40) You want to investigate the workplace attitudes concerning new policies that were put into effect. You have funding and support to contact at most 100 people. Choose a design method and discuss the following:

a. Describe the sample design method you will use and why.

b. Specify the population and sample group. Will you include everyone who works for the company, certain departments, full or part-time employees, etc.?

c. Discuss the bias, on the part of both the researcher and participants.

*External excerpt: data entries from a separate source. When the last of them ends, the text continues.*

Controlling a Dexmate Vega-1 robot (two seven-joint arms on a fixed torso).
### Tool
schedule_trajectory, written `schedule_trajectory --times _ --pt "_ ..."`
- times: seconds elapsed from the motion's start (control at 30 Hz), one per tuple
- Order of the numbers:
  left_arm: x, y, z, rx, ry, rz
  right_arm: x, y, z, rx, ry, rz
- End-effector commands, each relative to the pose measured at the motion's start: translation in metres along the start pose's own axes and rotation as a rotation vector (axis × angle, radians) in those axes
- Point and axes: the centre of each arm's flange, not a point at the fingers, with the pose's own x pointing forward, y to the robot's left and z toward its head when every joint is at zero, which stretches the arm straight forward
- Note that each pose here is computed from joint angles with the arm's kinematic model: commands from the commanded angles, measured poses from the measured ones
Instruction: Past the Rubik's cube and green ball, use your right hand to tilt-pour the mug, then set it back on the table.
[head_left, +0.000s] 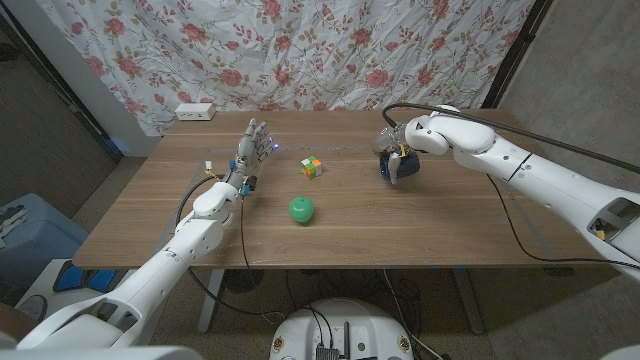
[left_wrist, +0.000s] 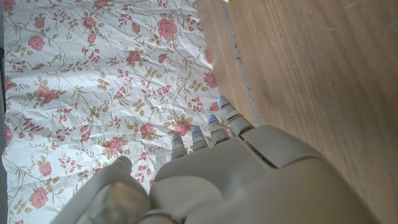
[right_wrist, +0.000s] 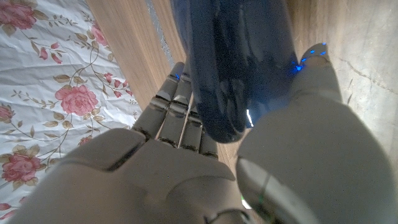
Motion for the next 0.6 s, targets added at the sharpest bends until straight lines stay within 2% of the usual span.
schedule_trajectory --times 0.03,0.6 --pt "0.0 0.0 0.0 0.0 0.0 0.0 -0.005 -0.001 -0.003 0.071 -0.009 -0.042" --pt "0.0 0.0 0.0 0.0 0.0 0.0 -0.02 -0.003 -0.012 0.244 -0.017 -0.139"
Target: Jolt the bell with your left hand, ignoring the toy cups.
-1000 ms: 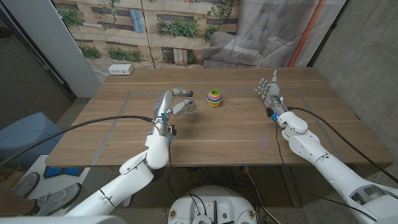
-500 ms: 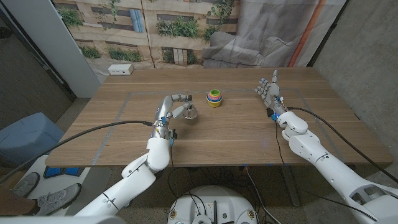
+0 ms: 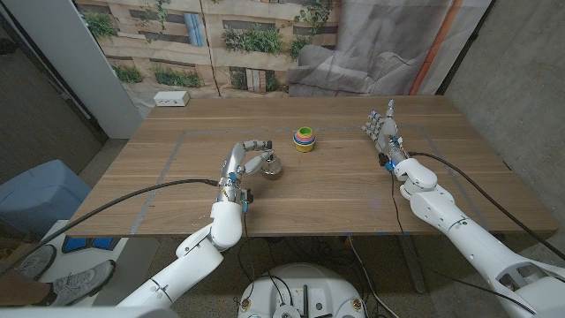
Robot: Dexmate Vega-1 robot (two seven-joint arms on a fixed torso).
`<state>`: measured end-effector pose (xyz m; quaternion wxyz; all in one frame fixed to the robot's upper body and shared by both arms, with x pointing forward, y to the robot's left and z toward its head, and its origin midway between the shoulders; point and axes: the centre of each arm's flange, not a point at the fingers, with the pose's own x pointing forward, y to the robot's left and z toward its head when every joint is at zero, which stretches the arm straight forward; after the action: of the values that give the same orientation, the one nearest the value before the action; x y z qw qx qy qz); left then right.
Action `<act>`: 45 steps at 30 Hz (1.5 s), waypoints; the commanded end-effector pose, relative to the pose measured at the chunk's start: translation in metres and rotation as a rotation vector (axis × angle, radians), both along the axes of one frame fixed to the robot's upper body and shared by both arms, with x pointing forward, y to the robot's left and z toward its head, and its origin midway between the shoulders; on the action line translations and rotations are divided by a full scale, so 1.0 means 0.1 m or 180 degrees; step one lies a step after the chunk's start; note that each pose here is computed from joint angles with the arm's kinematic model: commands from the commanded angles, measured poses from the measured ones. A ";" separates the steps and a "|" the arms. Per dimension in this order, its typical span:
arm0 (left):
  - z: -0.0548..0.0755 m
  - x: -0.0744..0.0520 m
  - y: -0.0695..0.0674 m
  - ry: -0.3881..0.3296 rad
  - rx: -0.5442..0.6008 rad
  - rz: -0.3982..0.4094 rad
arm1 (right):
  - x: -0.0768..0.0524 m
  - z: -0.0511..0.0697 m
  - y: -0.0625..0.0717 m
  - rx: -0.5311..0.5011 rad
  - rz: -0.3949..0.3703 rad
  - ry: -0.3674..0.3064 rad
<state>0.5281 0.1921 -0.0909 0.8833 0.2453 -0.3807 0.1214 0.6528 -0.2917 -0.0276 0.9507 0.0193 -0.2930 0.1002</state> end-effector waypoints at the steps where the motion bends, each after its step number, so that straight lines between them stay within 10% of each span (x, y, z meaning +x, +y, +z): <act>1: -0.19 0.07 -0.05 0.0122 -0.0161 -0.0083 | 0.00 0.00 0.00 -0.0004 0.0010 0.0000; 45: -0.34 0.14 0.05 0.0444 -0.0097 -0.0092 | 0.00 0.00 0.00 0.0000 -0.0001 0.0000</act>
<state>0.5404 0.1936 -0.1233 0.9104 0.2301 -0.3285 0.1010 0.6528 -0.2915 -0.0281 0.9506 0.0190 -0.2930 0.1008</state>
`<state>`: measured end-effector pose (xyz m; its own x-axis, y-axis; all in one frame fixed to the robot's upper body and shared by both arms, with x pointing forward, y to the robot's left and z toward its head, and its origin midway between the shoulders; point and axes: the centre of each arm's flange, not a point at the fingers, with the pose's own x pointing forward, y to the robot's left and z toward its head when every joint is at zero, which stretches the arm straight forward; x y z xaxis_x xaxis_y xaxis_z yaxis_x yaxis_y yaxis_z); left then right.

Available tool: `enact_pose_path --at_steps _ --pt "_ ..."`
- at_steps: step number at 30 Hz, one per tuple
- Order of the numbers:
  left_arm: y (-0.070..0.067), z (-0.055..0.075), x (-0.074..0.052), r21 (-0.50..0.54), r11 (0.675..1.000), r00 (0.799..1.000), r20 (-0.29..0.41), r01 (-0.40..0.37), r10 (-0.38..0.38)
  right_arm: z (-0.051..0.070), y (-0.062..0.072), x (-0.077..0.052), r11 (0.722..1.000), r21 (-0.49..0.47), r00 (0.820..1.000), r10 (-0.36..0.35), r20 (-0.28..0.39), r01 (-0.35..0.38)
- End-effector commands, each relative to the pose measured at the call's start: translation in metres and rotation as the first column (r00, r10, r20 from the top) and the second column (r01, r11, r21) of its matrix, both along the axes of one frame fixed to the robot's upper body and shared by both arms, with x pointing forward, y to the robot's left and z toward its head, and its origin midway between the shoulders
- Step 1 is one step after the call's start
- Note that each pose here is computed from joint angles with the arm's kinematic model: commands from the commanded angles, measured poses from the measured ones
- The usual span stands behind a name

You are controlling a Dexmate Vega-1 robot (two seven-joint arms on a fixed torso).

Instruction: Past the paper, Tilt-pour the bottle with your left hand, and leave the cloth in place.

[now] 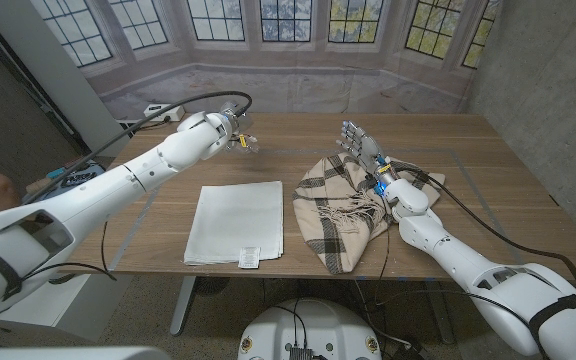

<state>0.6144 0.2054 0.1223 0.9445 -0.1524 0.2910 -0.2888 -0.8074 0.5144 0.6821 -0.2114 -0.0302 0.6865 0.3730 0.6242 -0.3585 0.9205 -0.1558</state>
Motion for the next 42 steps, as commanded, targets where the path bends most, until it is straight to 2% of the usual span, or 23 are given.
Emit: enact_pose_path --at_steps 1,4,8,13,17,27,31,42 --pt "-0.001 -0.001 0.001 -0.002 1.000 1.000 -0.004 0.000 0.000 -0.001 0.000 0.000 1.000 0.001 1.000 -0.001 -0.003 0.001" --pt "-0.001 -0.002 0.002 -0.001 1.000 1.000 -0.011 -0.001 0.001 -0.001 0.000 0.000 1.000 0.003 1.000 -0.002 -0.004 0.002" --pt "0.003 -0.003 -0.001 -0.020 1.000 1.000 0.028 0.010 -0.010 -0.001 0.000 0.000 1.000 0.005 1.000 -0.001 -0.006 0.001" --pt "0.008 -0.001 -0.003 -0.078 0.997 0.997 0.072 0.012 -0.006 0.000 0.002 0.001 1.000 0.001 1.000 0.004 -0.008 -0.004" --pt "0.012 -0.004 -0.005 -0.145 0.989 0.994 0.105 0.023 -0.008 0.003 0.002 0.001 1.000 -0.007 1.000 0.003 -0.006 -0.003" --pt "0.018 -0.014 -0.010 -0.295 0.953 0.986 0.163 0.065 -0.017 0.008 0.003 0.002 1.000 -0.024 1.000 0.007 -0.009 -0.007" --pt "0.022 -0.020 -0.011 -0.364 0.927 0.982 0.189 0.090 -0.021 0.007 0.003 0.003 1.000 -0.028 1.000 0.005 -0.016 -0.005" --pt "0.028 -0.027 -0.013 -0.464 0.871 0.965 0.261 0.160 -0.038 0.008 0.004 0.003 0.999 -0.034 1.000 0.002 -0.021 -0.003"
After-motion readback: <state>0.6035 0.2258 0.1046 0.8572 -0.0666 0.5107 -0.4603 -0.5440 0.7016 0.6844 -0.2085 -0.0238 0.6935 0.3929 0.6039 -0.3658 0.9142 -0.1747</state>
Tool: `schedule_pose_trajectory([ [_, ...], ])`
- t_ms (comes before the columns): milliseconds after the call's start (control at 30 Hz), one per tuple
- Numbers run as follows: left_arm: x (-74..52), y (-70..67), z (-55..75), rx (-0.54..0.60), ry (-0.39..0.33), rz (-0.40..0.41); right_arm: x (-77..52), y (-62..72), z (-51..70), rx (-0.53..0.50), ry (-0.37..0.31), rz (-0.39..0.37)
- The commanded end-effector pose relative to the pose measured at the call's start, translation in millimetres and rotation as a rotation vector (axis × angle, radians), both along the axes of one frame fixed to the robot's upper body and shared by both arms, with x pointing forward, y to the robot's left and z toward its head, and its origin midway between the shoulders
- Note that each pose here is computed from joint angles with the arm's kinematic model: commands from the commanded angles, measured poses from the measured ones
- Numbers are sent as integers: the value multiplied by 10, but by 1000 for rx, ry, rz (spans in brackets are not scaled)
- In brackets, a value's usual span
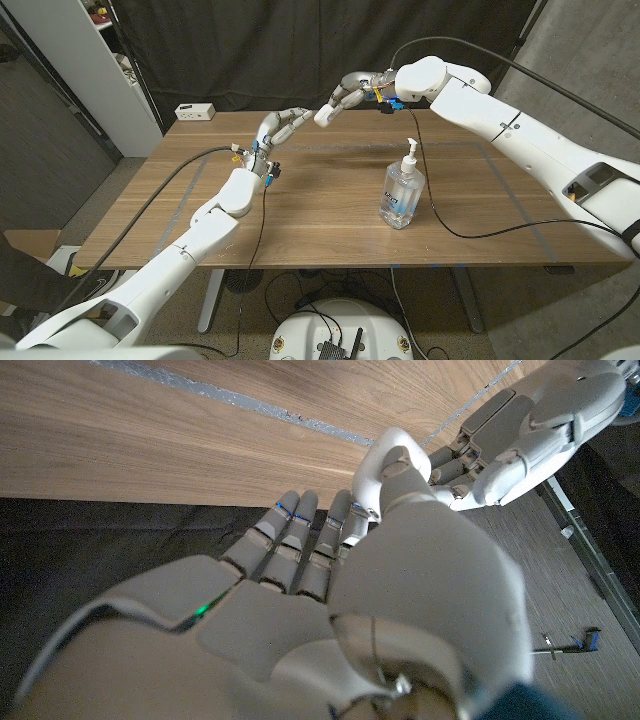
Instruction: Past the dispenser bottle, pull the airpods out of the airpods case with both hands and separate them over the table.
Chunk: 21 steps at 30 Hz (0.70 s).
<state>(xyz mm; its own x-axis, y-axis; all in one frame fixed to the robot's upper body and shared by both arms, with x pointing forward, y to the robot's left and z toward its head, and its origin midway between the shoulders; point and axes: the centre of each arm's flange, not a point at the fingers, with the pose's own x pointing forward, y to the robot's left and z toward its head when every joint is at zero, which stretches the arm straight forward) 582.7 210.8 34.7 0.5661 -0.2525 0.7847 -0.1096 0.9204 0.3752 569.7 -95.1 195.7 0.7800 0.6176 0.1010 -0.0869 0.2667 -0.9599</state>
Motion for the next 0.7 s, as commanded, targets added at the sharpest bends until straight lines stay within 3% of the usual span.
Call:
schedule_pose_trajectory([
  [33, -203, -92, 16, 116, -145, 157, -100, 76, -10, -3, -33, -8],
  [367, -186, -135, -27, 103, -119, 231, -170, 109, -52, 30, -31, 10],
  [700, -116, -150, 0, 92, -127, 205, -174, 144, -71, 57, -20, 23],
])
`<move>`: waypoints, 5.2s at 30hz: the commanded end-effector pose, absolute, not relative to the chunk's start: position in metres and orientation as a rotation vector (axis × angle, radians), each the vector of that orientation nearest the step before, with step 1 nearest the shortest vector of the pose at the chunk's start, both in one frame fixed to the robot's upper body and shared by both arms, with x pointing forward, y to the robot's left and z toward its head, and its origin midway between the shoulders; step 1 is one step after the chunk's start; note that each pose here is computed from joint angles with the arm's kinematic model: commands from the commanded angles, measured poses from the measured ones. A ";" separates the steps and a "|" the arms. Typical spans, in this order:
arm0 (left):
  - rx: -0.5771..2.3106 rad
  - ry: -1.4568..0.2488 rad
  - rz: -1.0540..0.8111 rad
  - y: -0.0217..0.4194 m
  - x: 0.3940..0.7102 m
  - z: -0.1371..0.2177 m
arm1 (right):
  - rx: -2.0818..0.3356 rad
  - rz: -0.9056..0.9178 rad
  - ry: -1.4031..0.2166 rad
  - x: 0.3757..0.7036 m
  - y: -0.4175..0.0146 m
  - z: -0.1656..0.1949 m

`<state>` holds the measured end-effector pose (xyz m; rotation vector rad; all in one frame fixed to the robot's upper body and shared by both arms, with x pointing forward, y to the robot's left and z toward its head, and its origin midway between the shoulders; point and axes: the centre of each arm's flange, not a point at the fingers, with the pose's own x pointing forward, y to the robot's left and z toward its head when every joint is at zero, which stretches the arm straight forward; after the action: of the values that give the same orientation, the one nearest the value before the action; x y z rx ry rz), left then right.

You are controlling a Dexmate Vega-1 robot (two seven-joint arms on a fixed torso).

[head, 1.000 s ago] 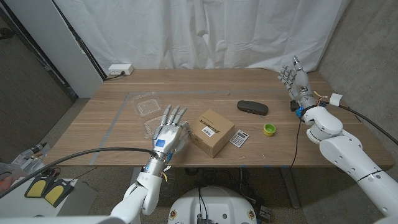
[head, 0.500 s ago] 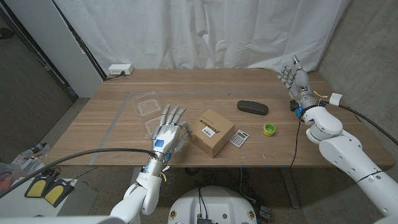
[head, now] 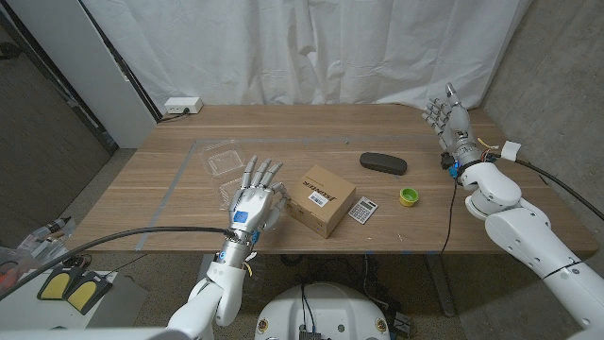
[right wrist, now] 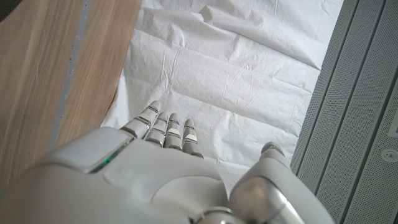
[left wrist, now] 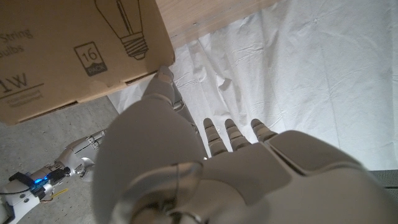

A local newspaper wanted to gather information about house sales in the area. It distributed 25,000 electronic surveys to its readers asking questions about house sales in the past 6 months. Of the surveys sent out, 3.2% were returned. The results found that 92% of people did not sell their house in the past 6 months and 85% of people would expect a loss if they sold their house. The writer wants to use these results to conclude that the housing market is declining, and we are headed for a recession.

. Explain the bias and sampling error in this study.

a. Should the writer conclude that the housing market is declining based upon this data?

b. Why or why not?

41) Explain Type I and Type II errors. Use an example if needed.

42) Explain a one-tailed and two-tailed test. Use an example if needed.

43) Define the following terms in your own words.

• Null hypothesis

• P-value

• Critical value

• Statistically significant

44) A homeowner is getting carpet installed. The installer is charging her for 250 square feet. She thinks this is more than the actual space being carpeted. She asks a second installer to measure the space to confirm her doubt. Write the null hypothesis Ho and the alternative hypothesis Ha.

45) Drug A is the usual treatment for depression in graduate students. Pfizer has a new drug, Drug B, that it thinks may be more effective. You have been hired to design the test program. As part of your project briefing, you decide to explain the logic of statistical testing to the people who are going to be working for you.

• Write the research hypothesis and the null hypothesis.

• Then construct a table like the one below, displaying the outcomes that would constitute Type I and Type II error.

• Write a paragraph explaining which error would be more severe, and why.

46)Cough-a-Lot children's cough syrup is supposed to contain 6 ounces of medicine per bottle. However since the filling machine is not always precise, there can be variation from bottle to bottle. The amounts in the bottles are normally distributed with σ = 0.3 ounces. A quality assurance inspector measures 10 bottles and finds the following (in ounces):

5.95 6.10 5.98 6.01 6.25 5.85 5.91 6.05 5.88 5.91

Are the results enough evidence to conclude that the bottles are not filled adequately at the labeled amount of 6 ounces per bottle?

a. State the hypothesis you will test.

b. Calculate the test statistic.

c. Find the P-value.

d. What is the conclusion?

47) Calculate a Z score when X = 20, μ = 17, and σ = 3.4.

48) Using a standard normal probabilities table, interpret the results for the Z score in Problem 7.

49) Your babysitter claims that she is underpaid given the current market. Her hourly wage is $12 per hour. You do some research and discover that the average wage in your area is $14 per hour with a standard deviation of 1.9. Calculate the Z score and use the table to find the standard normal probability. Based on your findings, should you give her a raise? Explain your reasoning as to why or why not.

50) Tutor O-rama claims that their services will raise student SAT math scores at least 50 points. The average score on the math portion of the SAT is μ = 350 and σ = 35. The 100 students who completed the tutoring program had an average score of 385 points. Is the average score of 385 points significant at the 5% level? Is it significant at the 1% level? Explain why or why not.